▶ **Problem details**: Please report every line of the listing below that has the word "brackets" in it.

▶ **Stored data**:
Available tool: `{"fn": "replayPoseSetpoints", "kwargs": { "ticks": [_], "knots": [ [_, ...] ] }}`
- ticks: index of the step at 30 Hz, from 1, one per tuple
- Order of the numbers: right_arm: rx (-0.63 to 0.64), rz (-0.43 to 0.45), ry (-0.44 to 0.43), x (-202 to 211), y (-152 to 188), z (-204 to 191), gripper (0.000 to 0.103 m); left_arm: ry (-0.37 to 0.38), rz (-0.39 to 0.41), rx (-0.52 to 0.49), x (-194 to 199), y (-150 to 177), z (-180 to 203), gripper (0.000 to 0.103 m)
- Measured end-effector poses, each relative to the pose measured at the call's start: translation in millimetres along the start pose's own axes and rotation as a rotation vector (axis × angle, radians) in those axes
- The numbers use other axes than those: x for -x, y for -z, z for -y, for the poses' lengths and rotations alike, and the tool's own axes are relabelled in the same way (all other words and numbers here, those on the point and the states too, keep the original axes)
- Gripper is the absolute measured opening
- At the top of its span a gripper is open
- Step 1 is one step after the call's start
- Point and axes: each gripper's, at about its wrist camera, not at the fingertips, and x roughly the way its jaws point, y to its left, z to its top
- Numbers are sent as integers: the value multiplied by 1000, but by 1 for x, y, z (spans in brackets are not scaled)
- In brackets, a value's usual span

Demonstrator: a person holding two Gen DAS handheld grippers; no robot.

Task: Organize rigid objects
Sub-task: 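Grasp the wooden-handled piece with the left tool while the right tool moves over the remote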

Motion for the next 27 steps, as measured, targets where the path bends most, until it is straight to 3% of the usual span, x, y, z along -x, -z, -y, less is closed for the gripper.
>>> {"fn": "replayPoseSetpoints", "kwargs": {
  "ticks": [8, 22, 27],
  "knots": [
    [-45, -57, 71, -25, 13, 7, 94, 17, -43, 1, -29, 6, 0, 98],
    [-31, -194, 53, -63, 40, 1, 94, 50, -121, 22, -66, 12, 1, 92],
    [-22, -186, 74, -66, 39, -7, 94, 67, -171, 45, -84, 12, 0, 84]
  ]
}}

▶ **Output of the exercise**:
- Numbers are sent as integers: the value multiplied by 1000, but by 1 for x, y, z (spans in brackets are not scaled)
- In brackets, a value's usual span

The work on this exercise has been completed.